*Listed entries*
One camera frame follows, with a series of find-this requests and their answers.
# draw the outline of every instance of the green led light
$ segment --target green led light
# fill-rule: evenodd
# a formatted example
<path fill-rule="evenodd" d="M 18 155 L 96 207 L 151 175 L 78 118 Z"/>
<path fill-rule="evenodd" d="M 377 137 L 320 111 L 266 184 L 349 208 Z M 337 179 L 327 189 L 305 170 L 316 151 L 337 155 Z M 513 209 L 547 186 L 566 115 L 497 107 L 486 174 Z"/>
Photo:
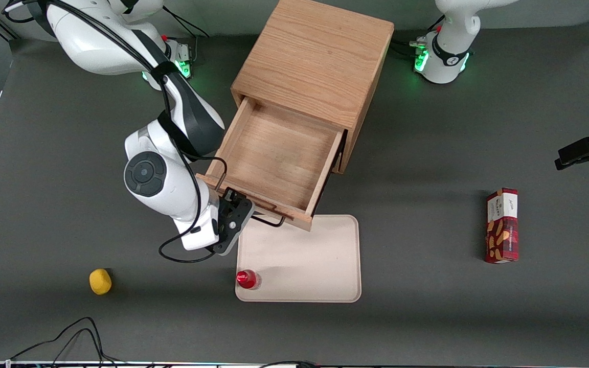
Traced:
<path fill-rule="evenodd" d="M 469 52 L 467 52 L 467 55 L 465 55 L 465 60 L 463 60 L 463 66 L 460 67 L 460 71 L 462 72 L 463 70 L 465 70 L 465 65 L 467 65 L 467 59 L 469 58 Z"/>
<path fill-rule="evenodd" d="M 189 61 L 178 61 L 174 60 L 174 65 L 177 66 L 180 73 L 183 74 L 183 77 L 186 79 L 190 77 L 190 62 Z"/>
<path fill-rule="evenodd" d="M 424 67 L 426 66 L 426 61 L 428 60 L 428 51 L 424 51 L 422 52 L 417 60 L 415 60 L 415 70 L 417 70 L 418 72 L 422 72 L 424 70 Z"/>

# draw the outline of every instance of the open drawer
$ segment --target open drawer
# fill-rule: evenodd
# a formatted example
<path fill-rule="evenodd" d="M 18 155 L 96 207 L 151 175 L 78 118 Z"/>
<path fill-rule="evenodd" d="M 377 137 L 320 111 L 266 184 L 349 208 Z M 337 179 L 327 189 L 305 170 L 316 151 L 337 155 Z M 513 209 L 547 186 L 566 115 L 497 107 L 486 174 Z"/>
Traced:
<path fill-rule="evenodd" d="M 313 214 L 344 131 L 297 112 L 244 98 L 216 156 L 229 167 L 219 188 L 246 195 L 257 212 L 310 231 Z M 224 167 L 212 161 L 205 176 L 215 188 Z"/>

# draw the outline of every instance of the red box
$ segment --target red box
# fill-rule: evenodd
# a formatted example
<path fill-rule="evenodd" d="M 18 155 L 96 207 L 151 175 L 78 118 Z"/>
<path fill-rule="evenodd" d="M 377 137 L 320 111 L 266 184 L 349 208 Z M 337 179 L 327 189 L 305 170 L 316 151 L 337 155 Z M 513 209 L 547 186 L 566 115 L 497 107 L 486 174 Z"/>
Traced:
<path fill-rule="evenodd" d="M 502 188 L 488 196 L 486 262 L 517 261 L 517 190 Z"/>

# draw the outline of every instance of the beige tray
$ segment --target beige tray
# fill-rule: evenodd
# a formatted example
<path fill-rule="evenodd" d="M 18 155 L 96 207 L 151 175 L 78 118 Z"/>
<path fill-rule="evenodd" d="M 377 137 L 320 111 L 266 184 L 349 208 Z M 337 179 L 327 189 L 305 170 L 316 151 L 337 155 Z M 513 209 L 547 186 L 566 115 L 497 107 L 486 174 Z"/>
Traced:
<path fill-rule="evenodd" d="M 246 269 L 258 273 L 260 287 L 236 284 L 241 301 L 355 302 L 360 298 L 358 221 L 351 215 L 316 215 L 308 232 L 250 220 L 238 242 L 237 271 Z"/>

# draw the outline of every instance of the red bottle cap
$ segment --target red bottle cap
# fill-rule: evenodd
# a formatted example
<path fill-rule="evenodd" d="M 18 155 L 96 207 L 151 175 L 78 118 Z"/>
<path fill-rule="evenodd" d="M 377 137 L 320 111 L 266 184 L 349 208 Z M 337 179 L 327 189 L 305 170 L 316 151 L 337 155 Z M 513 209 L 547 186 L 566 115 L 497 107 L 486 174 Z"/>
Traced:
<path fill-rule="evenodd" d="M 244 289 L 252 289 L 252 287 L 256 286 L 256 282 L 258 282 L 256 273 L 252 270 L 238 272 L 236 275 L 236 281 L 238 282 L 238 285 Z"/>

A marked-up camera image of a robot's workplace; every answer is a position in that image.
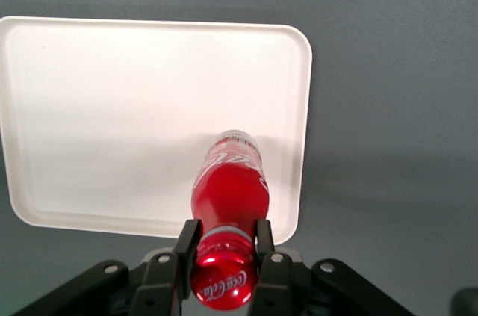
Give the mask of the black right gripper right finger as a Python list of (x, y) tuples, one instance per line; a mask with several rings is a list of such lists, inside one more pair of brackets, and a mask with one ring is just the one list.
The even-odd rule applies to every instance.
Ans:
[(249, 315), (410, 315), (384, 291), (342, 261), (306, 267), (296, 250), (275, 247), (270, 221), (255, 227), (258, 281)]

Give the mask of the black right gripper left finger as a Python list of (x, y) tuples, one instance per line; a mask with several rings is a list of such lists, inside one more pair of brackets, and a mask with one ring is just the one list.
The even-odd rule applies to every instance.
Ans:
[(102, 261), (15, 314), (180, 315), (199, 239), (200, 222), (188, 220), (174, 247), (151, 252), (135, 269)]

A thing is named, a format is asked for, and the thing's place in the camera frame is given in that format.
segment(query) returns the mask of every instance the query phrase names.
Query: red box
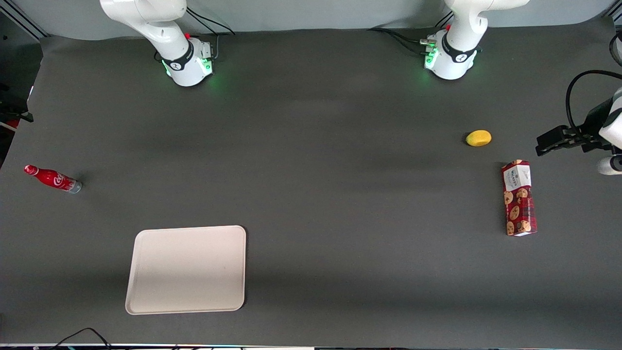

*Task to complete*
All of the material goes into the answer exactly as it stands, except for the pictures.

*Problem solution*
One camera frame follows, with a series of find-this requests and their answers.
# draw the outline of every instance of the green led light
$ segment --target green led light
# fill-rule: evenodd
# a formatted example
<path fill-rule="evenodd" d="M 18 155 L 96 207 L 151 175 L 78 118 Z"/>
<path fill-rule="evenodd" d="M 377 137 L 320 111 L 266 184 L 349 208 Z M 337 179 L 327 189 L 305 170 L 316 151 L 337 155 Z M 513 209 L 547 186 L 566 115 L 497 107 L 486 174 Z"/>
Photo:
Traced:
<path fill-rule="evenodd" d="M 469 52 L 467 52 L 467 55 L 465 55 L 465 60 L 463 60 L 463 66 L 460 67 L 460 71 L 462 72 L 463 70 L 465 70 L 465 65 L 467 65 L 467 59 L 469 58 Z"/>
<path fill-rule="evenodd" d="M 189 61 L 178 61 L 174 60 L 174 65 L 177 66 L 180 73 L 183 74 L 183 77 L 186 79 L 190 77 L 190 62 Z"/>
<path fill-rule="evenodd" d="M 424 67 L 426 66 L 426 61 L 428 60 L 428 51 L 424 51 L 422 52 L 417 60 L 415 60 L 415 70 L 417 70 L 418 72 L 422 72 L 424 70 Z"/>

# draw the outline of every instance of the open drawer
$ segment --target open drawer
# fill-rule: evenodd
# a formatted example
<path fill-rule="evenodd" d="M 18 155 L 96 207 L 151 175 L 78 118 Z"/>
<path fill-rule="evenodd" d="M 377 137 L 320 111 L 266 184 L 349 208 Z M 337 179 L 327 189 L 305 170 L 316 151 L 337 155 Z M 513 209 L 547 186 L 566 115 L 497 107 L 486 174 Z"/>
Traced:
<path fill-rule="evenodd" d="M 313 214 L 344 131 L 297 112 L 244 98 L 216 156 L 229 167 L 219 188 L 246 195 L 257 212 L 310 231 Z M 224 167 L 212 161 L 205 176 L 215 188 Z"/>

# draw the outline of every instance of the red box
$ segment --target red box
# fill-rule: evenodd
# a formatted example
<path fill-rule="evenodd" d="M 18 155 L 96 207 L 151 175 L 78 118 Z"/>
<path fill-rule="evenodd" d="M 377 137 L 320 111 L 266 184 L 349 208 Z M 337 179 L 327 189 L 305 170 L 316 151 L 337 155 Z M 513 209 L 547 186 L 566 115 L 497 107 L 486 174 Z"/>
Traced:
<path fill-rule="evenodd" d="M 502 188 L 488 196 L 486 262 L 517 261 L 517 190 Z"/>

# draw the outline of every instance of the beige tray
$ segment --target beige tray
# fill-rule: evenodd
# a formatted example
<path fill-rule="evenodd" d="M 18 155 L 96 207 L 151 175 L 78 118 Z"/>
<path fill-rule="evenodd" d="M 377 137 L 320 111 L 266 184 L 349 208 Z M 337 179 L 327 189 L 305 170 L 316 151 L 337 155 Z M 513 209 L 547 186 L 566 115 L 497 107 L 486 174 Z"/>
Traced:
<path fill-rule="evenodd" d="M 246 269 L 258 273 L 260 287 L 236 284 L 241 301 L 355 302 L 360 298 L 358 221 L 351 215 L 316 215 L 308 232 L 250 220 L 238 242 L 237 271 Z"/>

# draw the outline of every instance of the red bottle cap
$ segment --target red bottle cap
# fill-rule: evenodd
# a formatted example
<path fill-rule="evenodd" d="M 18 155 L 96 207 L 151 175 L 78 118 Z"/>
<path fill-rule="evenodd" d="M 377 137 L 320 111 L 266 184 L 349 208 Z M 337 179 L 327 189 L 305 170 L 316 151 L 337 155 Z M 513 209 L 547 186 L 566 115 L 497 107 L 486 174 Z"/>
Traced:
<path fill-rule="evenodd" d="M 244 289 L 252 289 L 252 287 L 256 286 L 256 282 L 258 282 L 256 273 L 252 270 L 238 272 L 236 275 L 236 281 L 238 282 L 238 285 Z"/>

A marked-up camera image of a robot's workplace; every answer is a position in that image.
Give the mask of the black right gripper right finger as a Python list of (x, y) tuples, one instance per line; a mask with several rings is a list of such lists, inside one more pair of brackets, and a mask with one ring is just the one list.
The even-odd rule applies to every instance.
Ans:
[(249, 315), (410, 315), (384, 291), (342, 261), (306, 267), (296, 250), (275, 247), (270, 221), (255, 227), (258, 281)]

Give the mask of the black right gripper left finger as a Python list of (x, y) tuples, one instance per line; a mask with several rings is a list of such lists, inside one more pair of brackets, and a mask with one ring is just the one list.
The even-odd rule applies to every instance.
Ans:
[(102, 261), (15, 314), (180, 315), (199, 239), (200, 222), (188, 220), (174, 247), (151, 252), (135, 269)]

A thing is named, a format is asked for, and the thing's place in the camera frame is given in that format.
segment(query) returns the mask of every instance the query phrase names.
Query: red box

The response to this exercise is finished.